____ Source information
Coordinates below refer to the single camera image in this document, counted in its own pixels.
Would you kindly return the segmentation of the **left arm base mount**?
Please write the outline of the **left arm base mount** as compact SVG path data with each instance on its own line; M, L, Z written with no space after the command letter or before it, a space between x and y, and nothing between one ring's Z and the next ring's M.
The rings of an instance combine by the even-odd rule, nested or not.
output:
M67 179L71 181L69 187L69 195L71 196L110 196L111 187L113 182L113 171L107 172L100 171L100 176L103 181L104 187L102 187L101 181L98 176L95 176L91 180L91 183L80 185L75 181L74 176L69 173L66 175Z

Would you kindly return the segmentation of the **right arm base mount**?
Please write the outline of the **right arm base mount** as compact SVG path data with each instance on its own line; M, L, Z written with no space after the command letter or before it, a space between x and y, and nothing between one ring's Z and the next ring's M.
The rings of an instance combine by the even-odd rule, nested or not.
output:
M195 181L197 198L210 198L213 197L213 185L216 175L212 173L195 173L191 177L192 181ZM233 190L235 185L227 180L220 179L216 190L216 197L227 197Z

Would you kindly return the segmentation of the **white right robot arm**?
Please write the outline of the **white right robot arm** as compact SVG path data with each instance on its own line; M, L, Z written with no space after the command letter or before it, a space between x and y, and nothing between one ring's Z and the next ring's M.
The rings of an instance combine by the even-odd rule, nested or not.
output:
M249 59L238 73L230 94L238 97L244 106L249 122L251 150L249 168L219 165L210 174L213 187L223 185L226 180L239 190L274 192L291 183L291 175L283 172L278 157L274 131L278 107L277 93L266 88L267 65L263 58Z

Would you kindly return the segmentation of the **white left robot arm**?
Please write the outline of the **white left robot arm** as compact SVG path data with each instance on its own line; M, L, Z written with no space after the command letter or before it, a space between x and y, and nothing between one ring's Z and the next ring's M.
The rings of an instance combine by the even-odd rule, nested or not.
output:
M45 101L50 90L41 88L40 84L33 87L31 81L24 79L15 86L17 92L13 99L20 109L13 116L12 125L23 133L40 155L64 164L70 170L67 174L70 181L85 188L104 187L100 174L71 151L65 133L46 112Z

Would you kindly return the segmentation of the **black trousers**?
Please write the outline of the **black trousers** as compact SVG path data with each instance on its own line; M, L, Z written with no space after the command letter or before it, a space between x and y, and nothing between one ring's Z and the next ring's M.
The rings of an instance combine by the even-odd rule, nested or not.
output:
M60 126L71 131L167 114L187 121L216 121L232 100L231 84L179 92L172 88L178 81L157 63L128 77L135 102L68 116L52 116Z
________
**Task requirements:**
From the records above, copy only the lines starting with the line that holds "Would you kindly return the segmentation of the **right" and going on through the line that holds "Please write the outline of the **right", exactly as written.

**Solution below:**
Would you kindly return the segmentation of the **right arm base mount**?
Please write the outline of the **right arm base mount** as compact SVG path data with each instance on its own line; M, L, Z written with no space after the command letter or before it, a space between x and y, and nothing between one ring's Z and the next ring's M.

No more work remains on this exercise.